What the task requires
Search the entries for the word "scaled". Copy every line where it turns up.

=== Supplied data ===

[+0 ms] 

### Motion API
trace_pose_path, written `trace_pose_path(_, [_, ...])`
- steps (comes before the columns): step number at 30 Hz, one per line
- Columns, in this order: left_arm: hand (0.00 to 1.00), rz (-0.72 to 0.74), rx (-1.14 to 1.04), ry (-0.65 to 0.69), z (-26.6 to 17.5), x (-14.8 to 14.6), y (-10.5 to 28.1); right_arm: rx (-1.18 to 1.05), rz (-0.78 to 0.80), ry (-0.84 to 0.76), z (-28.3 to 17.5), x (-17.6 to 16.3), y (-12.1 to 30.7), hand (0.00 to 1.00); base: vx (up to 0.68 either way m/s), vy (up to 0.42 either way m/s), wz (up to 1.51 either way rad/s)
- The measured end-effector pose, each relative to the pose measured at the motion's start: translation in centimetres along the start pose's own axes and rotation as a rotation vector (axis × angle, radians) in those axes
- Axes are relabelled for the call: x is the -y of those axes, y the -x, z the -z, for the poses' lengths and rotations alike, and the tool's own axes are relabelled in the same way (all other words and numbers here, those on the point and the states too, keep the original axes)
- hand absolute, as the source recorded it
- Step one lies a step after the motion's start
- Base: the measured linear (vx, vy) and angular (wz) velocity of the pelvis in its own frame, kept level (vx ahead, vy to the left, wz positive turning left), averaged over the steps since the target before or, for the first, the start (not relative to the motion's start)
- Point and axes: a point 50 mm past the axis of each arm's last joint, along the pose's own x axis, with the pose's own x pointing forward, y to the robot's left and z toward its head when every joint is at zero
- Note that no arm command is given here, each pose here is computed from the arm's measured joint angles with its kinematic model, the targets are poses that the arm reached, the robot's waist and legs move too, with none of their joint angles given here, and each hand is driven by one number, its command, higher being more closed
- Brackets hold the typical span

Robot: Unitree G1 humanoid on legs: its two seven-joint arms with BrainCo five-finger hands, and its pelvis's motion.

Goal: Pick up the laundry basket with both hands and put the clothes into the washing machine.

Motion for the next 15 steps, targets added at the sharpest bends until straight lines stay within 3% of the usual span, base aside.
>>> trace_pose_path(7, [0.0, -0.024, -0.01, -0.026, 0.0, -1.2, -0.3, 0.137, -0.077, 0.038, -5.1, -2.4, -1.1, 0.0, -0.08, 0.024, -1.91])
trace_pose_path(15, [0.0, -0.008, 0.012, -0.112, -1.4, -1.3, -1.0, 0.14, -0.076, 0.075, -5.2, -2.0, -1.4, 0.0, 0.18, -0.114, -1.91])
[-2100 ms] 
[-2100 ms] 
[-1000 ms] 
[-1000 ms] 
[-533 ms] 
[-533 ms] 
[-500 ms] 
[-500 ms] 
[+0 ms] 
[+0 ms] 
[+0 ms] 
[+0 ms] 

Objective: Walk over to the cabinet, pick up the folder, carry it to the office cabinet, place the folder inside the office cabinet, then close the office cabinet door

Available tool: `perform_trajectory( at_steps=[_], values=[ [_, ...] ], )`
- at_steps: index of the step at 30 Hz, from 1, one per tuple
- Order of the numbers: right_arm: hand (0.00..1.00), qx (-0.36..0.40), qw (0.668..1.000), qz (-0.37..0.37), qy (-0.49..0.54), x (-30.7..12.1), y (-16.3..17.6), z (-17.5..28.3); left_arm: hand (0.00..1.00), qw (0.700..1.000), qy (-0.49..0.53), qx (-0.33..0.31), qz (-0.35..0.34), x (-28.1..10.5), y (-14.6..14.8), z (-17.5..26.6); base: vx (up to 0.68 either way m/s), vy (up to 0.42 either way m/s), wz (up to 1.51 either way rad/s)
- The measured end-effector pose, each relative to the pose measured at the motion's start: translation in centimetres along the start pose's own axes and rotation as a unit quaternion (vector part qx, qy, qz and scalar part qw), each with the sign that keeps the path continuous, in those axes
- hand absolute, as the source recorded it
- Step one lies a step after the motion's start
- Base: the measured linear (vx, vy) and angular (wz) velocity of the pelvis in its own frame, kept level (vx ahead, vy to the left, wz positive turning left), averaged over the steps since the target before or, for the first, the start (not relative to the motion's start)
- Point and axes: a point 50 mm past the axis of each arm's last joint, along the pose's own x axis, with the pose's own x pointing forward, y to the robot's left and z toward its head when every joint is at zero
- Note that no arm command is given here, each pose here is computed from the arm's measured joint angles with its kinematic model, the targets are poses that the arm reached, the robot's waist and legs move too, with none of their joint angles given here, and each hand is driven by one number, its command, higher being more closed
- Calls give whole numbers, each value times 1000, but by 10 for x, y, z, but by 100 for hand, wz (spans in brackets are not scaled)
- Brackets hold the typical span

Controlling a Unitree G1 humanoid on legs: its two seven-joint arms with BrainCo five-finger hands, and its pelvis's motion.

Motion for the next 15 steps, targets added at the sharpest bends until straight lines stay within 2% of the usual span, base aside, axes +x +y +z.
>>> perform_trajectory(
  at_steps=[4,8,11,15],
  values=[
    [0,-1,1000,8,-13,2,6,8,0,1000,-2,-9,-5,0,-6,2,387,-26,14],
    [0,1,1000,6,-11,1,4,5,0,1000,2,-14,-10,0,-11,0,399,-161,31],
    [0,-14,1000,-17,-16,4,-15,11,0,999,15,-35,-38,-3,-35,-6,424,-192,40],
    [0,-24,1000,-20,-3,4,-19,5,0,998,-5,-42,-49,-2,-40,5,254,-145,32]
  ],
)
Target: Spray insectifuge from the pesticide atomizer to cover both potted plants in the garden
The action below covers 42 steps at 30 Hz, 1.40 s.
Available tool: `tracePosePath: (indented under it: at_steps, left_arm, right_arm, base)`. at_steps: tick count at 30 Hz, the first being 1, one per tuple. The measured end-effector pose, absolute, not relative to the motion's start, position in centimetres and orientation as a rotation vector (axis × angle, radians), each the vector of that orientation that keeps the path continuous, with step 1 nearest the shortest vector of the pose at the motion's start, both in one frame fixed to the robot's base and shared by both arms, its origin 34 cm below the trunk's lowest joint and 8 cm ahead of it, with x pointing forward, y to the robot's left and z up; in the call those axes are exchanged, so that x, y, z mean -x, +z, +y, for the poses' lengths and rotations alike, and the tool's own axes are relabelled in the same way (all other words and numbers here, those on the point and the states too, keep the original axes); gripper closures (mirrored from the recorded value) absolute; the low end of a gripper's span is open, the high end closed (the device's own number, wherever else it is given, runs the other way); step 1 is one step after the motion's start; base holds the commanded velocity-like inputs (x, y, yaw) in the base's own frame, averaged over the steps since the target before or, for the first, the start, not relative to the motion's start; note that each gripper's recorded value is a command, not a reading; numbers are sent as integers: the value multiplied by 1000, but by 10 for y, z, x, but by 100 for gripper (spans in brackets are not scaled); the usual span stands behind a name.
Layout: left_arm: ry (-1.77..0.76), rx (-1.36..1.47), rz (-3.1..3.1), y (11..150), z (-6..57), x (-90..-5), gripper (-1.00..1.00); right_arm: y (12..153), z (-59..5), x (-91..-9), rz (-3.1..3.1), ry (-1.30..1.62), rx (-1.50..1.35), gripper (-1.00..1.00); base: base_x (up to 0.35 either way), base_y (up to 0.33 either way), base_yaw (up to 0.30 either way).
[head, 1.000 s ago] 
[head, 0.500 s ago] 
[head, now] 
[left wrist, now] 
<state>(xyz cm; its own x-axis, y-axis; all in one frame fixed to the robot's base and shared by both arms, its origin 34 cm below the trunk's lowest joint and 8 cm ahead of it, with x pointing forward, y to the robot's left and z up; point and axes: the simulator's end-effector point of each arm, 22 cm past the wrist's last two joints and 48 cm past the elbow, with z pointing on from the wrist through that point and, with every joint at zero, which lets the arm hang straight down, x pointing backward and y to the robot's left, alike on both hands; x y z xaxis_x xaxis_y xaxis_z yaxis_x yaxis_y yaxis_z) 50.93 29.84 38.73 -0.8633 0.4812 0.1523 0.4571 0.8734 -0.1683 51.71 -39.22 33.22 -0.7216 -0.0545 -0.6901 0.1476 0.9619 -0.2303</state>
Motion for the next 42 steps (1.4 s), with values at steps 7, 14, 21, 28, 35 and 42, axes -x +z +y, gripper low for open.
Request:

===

Result
- Calls give whole numbers, each value times 1000, but by 10 for x, y, z, but by 100 for hand, wz (spans in brackets are not scaled)
Available tool: `tracePosePath: (indented under it: at_steps, left_arm, right_arm, base)`. at_steps: tick count at 30 Hz, the first being 1, one per tuple. The measured end-effector pose, absolute, not relative to the motion's start, position in centimetres and orientation as a rotation vector (axis × angle, radians), each the vector of that orientation that keeps the path continuous, with step 1 nearest the shortest vector of the pose at the motion's start, both in one frame fixed to the robot's base and shared by both arms, its origin 34 cm below the trunk's lowest joint and 8 cm ahead of it, with x pointing forward, y to the robot's left and z up; in the call those axes are exchanged, so that x, y, z mean -x, +z, +y, for the poses' lengths and rotations alike, and the tool's own axes are relabelled in the same way (all other words and numbers here, those on the point and the states too, keep the original axes); gripper closures (mirrored from the recorded value) absolute; the low end of a gripper's span is open, the high end closed (the device's own number, wherever else it is given, runs the other way); step 1 is one step after the motion's start; base holds the commanded velocity-like inputs (x, y, yaw) in the base's own frame, averaged over the steps since the target before or, for the first, the start, not relative to the motion's start; note that each gripper's recorded value is a command, not a reading; numbers are sent as integers: the value multiplied by 1000, but by 10 for y, z, x, but by 100 for gripper (spans in brackets are not scaled); the usual span stands behind a name.

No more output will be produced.